Она ушла, но ничто не переменилось. Холодный сырой запах по-прежнему щекотал художнику ноздри, и по полу так сильно тянуло сквозняком, что Рембрандт встал, поднял Титуса и посадил его на стул. И тут возвратилась Клартье, еще более бледная, чем обычно, — у нее даже губы посинели.
— Пожалуйста, ваша милость, пойдемте со мной в зал. Может быть, вы уговорите госпожу Диркс, — попросила девочка. — Она… Она принялась мыть там окна, по комнате гуляет ветер, и дождь все промочит.
Рембрандт последовал за Клартье, не веря ей, но, когда они вошли в зал, он увидел, что одно из больших окон действительно распахнуто и Гертье Диркс, тяжело балансируя на стуле, с лицом, мокрым от дождя и слез, яростно трет стекла в свинцовых переплетах, а ветер развевает ее фартук и черное домашнее платье.

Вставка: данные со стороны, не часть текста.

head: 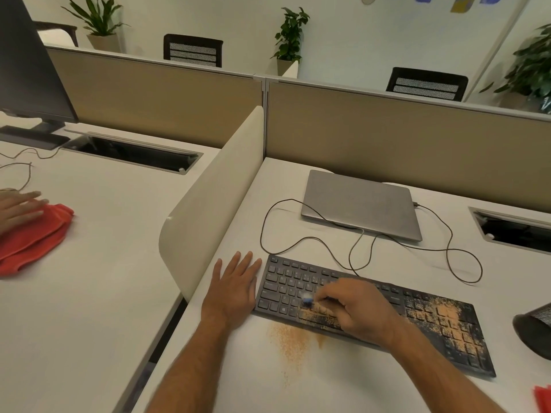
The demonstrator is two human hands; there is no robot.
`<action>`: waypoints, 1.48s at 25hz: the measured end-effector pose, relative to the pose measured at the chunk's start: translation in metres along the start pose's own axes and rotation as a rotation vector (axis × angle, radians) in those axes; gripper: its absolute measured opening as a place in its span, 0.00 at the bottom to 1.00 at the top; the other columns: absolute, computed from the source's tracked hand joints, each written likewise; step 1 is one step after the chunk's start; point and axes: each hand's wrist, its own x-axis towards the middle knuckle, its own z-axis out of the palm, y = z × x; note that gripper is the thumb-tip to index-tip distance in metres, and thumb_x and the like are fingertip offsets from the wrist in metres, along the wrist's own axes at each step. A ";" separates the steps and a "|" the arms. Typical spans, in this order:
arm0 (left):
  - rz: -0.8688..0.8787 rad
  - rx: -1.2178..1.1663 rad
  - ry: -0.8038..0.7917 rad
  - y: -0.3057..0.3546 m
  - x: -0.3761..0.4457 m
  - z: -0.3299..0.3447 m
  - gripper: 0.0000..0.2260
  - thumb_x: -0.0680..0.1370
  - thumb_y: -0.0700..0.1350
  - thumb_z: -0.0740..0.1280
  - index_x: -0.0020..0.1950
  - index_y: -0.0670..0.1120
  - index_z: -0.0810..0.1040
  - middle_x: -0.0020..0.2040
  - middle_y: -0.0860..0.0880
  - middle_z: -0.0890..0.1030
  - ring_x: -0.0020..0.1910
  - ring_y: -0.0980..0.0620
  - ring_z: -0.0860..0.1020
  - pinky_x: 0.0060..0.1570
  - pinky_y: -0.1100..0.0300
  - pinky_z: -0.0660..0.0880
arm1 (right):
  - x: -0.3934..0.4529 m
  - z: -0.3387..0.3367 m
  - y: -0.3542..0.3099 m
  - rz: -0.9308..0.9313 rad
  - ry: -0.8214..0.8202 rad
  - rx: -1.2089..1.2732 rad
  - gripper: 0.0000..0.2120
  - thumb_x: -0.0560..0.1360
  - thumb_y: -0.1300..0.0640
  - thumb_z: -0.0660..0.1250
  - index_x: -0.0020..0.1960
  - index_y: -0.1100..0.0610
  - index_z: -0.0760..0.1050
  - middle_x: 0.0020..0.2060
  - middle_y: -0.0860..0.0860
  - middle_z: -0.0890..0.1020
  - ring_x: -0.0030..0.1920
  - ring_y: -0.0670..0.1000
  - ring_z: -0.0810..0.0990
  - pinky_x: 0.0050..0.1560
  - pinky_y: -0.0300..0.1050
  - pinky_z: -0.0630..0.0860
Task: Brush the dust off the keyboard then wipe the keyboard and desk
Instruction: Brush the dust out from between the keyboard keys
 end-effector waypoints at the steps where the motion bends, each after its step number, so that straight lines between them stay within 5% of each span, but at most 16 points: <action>1: -0.001 0.003 -0.004 0.000 0.000 0.000 0.31 0.79 0.58 0.35 0.81 0.58 0.55 0.81 0.57 0.53 0.81 0.56 0.45 0.79 0.47 0.39 | -0.001 -0.002 -0.001 -0.001 0.003 0.033 0.07 0.75 0.50 0.64 0.50 0.44 0.78 0.39 0.32 0.78 0.39 0.36 0.74 0.39 0.35 0.73; 5: -0.002 0.003 -0.005 -0.001 0.000 0.000 0.30 0.79 0.58 0.35 0.81 0.58 0.55 0.81 0.58 0.52 0.80 0.56 0.44 0.79 0.47 0.38 | -0.002 -0.006 0.007 0.088 0.161 0.021 0.08 0.74 0.53 0.64 0.50 0.46 0.80 0.39 0.39 0.82 0.38 0.41 0.77 0.37 0.41 0.77; 9: 0.000 0.002 -0.005 -0.001 0.000 0.001 0.30 0.79 0.58 0.35 0.81 0.58 0.55 0.81 0.57 0.52 0.80 0.56 0.44 0.79 0.47 0.38 | -0.006 -0.001 0.005 0.010 0.057 -0.021 0.06 0.73 0.52 0.64 0.46 0.45 0.79 0.35 0.38 0.79 0.35 0.40 0.72 0.34 0.36 0.70; 13: 0.003 0.006 -0.003 -0.002 0.001 0.003 0.30 0.80 0.58 0.36 0.81 0.58 0.55 0.81 0.57 0.52 0.80 0.56 0.44 0.78 0.47 0.38 | -0.007 0.001 0.012 0.070 0.160 0.002 0.09 0.75 0.51 0.62 0.51 0.46 0.79 0.38 0.41 0.81 0.38 0.42 0.77 0.36 0.42 0.77; 17: 0.002 0.002 0.002 -0.002 0.001 0.003 0.29 0.80 0.57 0.37 0.81 0.58 0.56 0.81 0.57 0.53 0.81 0.56 0.45 0.79 0.47 0.39 | -0.010 0.005 0.010 0.024 0.064 -0.024 0.08 0.75 0.51 0.62 0.50 0.45 0.78 0.38 0.40 0.81 0.38 0.41 0.76 0.36 0.43 0.76; 28: 0.003 -0.010 0.011 -0.002 0.001 0.003 0.30 0.80 0.58 0.36 0.81 0.58 0.56 0.81 0.58 0.53 0.80 0.56 0.45 0.78 0.47 0.38 | -0.009 0.003 0.010 0.056 0.197 0.008 0.07 0.74 0.53 0.64 0.50 0.47 0.79 0.38 0.41 0.81 0.37 0.42 0.77 0.35 0.43 0.77; 33: 0.003 -0.012 0.009 -0.003 0.001 0.004 0.29 0.80 0.58 0.36 0.81 0.58 0.56 0.81 0.58 0.53 0.80 0.56 0.44 0.78 0.48 0.38 | -0.010 0.006 0.007 0.020 0.097 -0.035 0.08 0.75 0.50 0.61 0.50 0.44 0.78 0.37 0.40 0.81 0.36 0.40 0.75 0.33 0.39 0.75; 37: 0.004 -0.014 0.013 -0.002 0.001 0.003 0.30 0.80 0.58 0.36 0.81 0.58 0.56 0.81 0.57 0.53 0.80 0.56 0.44 0.78 0.47 0.38 | -0.004 0.000 0.010 0.097 0.226 0.041 0.09 0.75 0.51 0.62 0.51 0.47 0.80 0.38 0.40 0.82 0.38 0.42 0.77 0.35 0.41 0.76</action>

— Гертье, — начал он. — Гертье, бога ради… — И, поняв по неподвижному взгляду и каменному лицу, что она не слышит его и не сознает его присутствия, он закричал так, что голос его перекрыл шум дождя и вой ветра. — Гертье, сейчас же слезьте. Вы слышите? Я вам приказываю.
Но она по-прежнему ничего не видела и не слышала. Тогда Клартье встала между ними, сделав это с такой неожиданной уверенностью, что Рембрандт невольно подумал, не была ли она и раньше свидетельницей подобных сцен.
— Дорогая госпожа Диркс, — заговорила она звонким тоненьким голоском, — разве вы не слышите, что их милость просят вас сойти вниз? Сегодня неподходящее время для мытья окон. Их милость вовсе от вас этого не требовали. Сойдите же, будьте умницей, и позвольте мне закрыть окно, иначе испортится красивый ковер и ваш ангелочек Титус насмерть простудится — по всему дому гуляет ужасный сквозняк.